Теперь Михаил ощущал невероятную чистоту в своей голове. Мысли не толпились, не путались, они шли стройными рядами. В голове радостно повторялось слово «Целесообразность». Это слово как полководец командовало рядами неожиданных новых мыслей. Михаил мечтал о порядке. О порядке не только в лесу, но и на улочках своего города. Приятное ощущение хозяина жизни было окрашено небывалой женской нежностью Природы. Природа сейчас распахнула ему свою живую бесконечность. Асфальтовая дорога ложилась пол колеса серебряной лентой. Синим озоном  небо обертывало деревья, стучась в просыпающиеся почки.
- Боже, какой кайф, - только и смог повторять про себя Михаил.- Боже, какой кайф. Всё вокруг живое. Всё вокруг…

- Ты смотри, какая бабочка! Ну и ну.
Лесник номер два толкнул в бок лесника номер один.
- Красавица. Похожа на нимфалиду алмана, парит в небе. Зависает.
- Сама синяя, как кусок неба. Да…Чудеса…
Ярко синие крылья слились с небом, сверкнули на солнце, переломились в лучи. Крохотный круговорот ветра пробежал по оголённым капиллярам просыпающихся крон деревьев.

- Здравствуйте, дяденьки. Я пришла вам помогать.
Худенькая девочка с синими глазами и гривой рыжих волос появилась на тропинке, ведущей к управе лесников.
- И?
- Меня зовут Олимпиада. Но можно просто Оля.
- Ты слышал? Ещё одна Олимпиада…Девочка, а у тебя бабушка есть? Мы бы ей премию выписали.
- За что?
- За Фросю. За чистый лес. Сознайся, бабушка твоя - колдунья?
- Моя бабушка – бабочка, - рассмеялась рыжая девчонка. – Она полетела по миру…Она интербабочка.

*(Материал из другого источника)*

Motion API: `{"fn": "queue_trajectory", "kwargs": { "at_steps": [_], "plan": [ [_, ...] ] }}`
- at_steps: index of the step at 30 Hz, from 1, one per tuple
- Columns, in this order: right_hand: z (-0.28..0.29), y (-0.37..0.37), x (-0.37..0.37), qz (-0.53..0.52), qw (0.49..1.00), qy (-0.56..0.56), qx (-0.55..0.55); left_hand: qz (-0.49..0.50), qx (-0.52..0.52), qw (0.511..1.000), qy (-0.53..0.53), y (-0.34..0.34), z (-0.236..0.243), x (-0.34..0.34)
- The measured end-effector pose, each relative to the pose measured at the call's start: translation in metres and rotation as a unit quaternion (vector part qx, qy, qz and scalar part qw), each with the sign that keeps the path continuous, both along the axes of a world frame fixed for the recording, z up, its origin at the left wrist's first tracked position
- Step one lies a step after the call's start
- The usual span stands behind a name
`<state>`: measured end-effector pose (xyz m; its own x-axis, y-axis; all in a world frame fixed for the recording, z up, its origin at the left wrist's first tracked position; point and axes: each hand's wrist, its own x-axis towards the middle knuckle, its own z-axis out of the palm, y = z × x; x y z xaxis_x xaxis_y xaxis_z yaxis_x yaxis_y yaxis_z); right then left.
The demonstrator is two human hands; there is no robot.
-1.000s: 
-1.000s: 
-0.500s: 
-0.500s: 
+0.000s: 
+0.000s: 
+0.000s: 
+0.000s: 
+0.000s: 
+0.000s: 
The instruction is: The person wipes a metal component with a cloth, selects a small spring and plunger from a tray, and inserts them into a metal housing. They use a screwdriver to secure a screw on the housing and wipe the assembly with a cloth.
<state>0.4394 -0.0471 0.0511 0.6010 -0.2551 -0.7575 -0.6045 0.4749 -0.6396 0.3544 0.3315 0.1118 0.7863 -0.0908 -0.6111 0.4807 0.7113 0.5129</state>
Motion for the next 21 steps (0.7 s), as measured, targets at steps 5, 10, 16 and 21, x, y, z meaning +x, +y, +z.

- Удивительные места. Первозданная чистота. Как вам удается так эффективно работать? – проверяющий из гос.комиссии и не думал скрывать своего восторга.
Вид на город с высоты холма открывался замечательный. Лёгкий ветерок ласково шевелил поредевшие пряди волос проверяющего. Ему казалось, что ветерок словно бы ещё и массирует голову. И он мог бы простоять так час или другой.
- Стараемся, - ответил скромно градоначальник. – Мы вот тут план по благоустройству и целесообразности города наметили.
- По благоустройству и целесообразности? Это что-то новенькое?
- Красота и Порядок. Инь и Ян. Женское и мужское, нам Природа строить и жить помогает, - выдал тираду градоначальник.
- Да. Тут мне показатели передали по здравоохранению. У вас практически не осталось больных. Это правда?
- Да. Это правда. У нас тут все стараются. Ни дня без очистки. Чистишь Природу, очищаешь себя.  Тотальное оздоровление началось, и нет ему конца.
- А врачи?
- Врачи решили переоборудовать больницу в центр развития тела.
- А я смогу как-то тоже включиться в ваш процесс очищения? – в голове у проверяющего поплыли мечты о зарастании его головы волосами и к ним в придачу ещё какие-то невообразимо сладкие грёзы.
- Попробуем найти вам захламлённое место, если получится, - улыбнулся градоначальник и тёмная родинка над его губой подпрыгнула соразмерно улыбке.

Серебристая кобыла Фрося шла на ночной водопой. В тихой заводи она пила растворённый в воде свет звёзд. Кобылы тоже могут мечтать. И Фрося мечтала о крыльях. Рядом с рыжеволосой девчонкой мечталось легко. К тому же Фрося видела, что у девчонки такие крылья уже есть. Синие или фиолетовые, такого же точно цвета, как небо. Фрося удивлялась своим мыслям. Она понимала, что кобылы думать не могут, но она сама не просто думала, а вспоминала, что когда-то от земли исходили небесные дороги, по которым она могла скакать без устали. Дороги, соединяющие землю с неведомыми мирами.